[How to complete this task]
Count how many lines of the material contain the string "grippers", then give that number and nothing more.

[Given data]
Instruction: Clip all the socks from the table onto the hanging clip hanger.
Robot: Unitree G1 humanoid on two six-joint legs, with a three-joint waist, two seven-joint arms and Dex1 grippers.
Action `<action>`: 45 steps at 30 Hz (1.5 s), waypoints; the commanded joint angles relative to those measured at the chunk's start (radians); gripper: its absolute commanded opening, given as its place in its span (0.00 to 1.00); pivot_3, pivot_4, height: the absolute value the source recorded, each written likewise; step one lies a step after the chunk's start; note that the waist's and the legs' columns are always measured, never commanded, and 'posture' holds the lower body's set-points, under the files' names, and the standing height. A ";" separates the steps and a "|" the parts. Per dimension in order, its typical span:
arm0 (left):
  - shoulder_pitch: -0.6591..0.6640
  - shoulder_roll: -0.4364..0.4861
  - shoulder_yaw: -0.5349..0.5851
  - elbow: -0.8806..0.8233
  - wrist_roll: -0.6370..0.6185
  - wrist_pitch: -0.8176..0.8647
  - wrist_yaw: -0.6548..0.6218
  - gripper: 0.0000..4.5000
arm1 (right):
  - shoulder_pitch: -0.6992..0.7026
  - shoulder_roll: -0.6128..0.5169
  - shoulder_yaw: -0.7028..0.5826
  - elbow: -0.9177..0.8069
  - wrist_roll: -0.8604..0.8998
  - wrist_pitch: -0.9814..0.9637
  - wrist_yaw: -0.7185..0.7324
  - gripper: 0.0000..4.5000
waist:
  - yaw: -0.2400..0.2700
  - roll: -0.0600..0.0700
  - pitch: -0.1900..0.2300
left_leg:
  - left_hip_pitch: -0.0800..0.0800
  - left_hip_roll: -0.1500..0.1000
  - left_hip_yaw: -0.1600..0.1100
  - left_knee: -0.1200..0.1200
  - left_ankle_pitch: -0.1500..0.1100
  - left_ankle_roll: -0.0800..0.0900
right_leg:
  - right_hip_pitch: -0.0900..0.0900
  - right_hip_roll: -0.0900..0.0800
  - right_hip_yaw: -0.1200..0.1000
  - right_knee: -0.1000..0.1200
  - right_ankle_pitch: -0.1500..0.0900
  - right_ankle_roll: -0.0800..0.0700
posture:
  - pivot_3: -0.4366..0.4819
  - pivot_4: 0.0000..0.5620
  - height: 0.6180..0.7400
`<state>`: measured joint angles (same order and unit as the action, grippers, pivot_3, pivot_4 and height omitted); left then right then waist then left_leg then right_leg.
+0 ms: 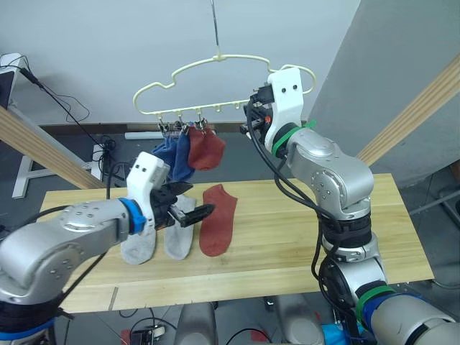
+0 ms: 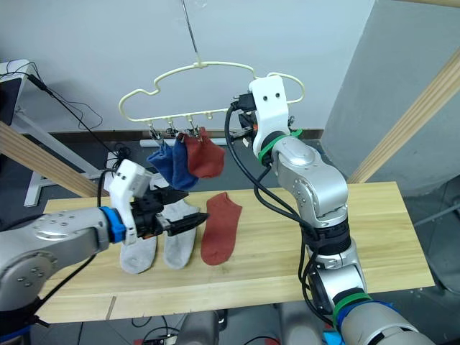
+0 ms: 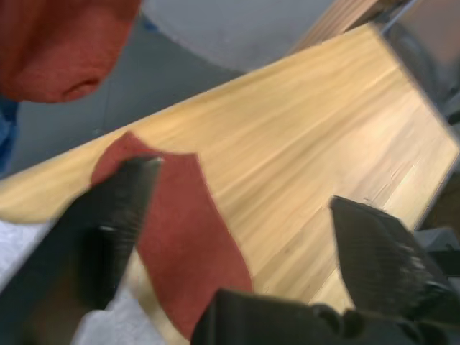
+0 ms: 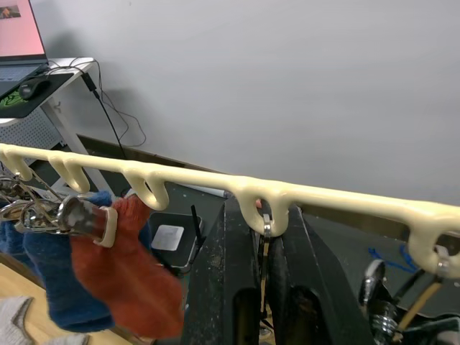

[Output for this task]
2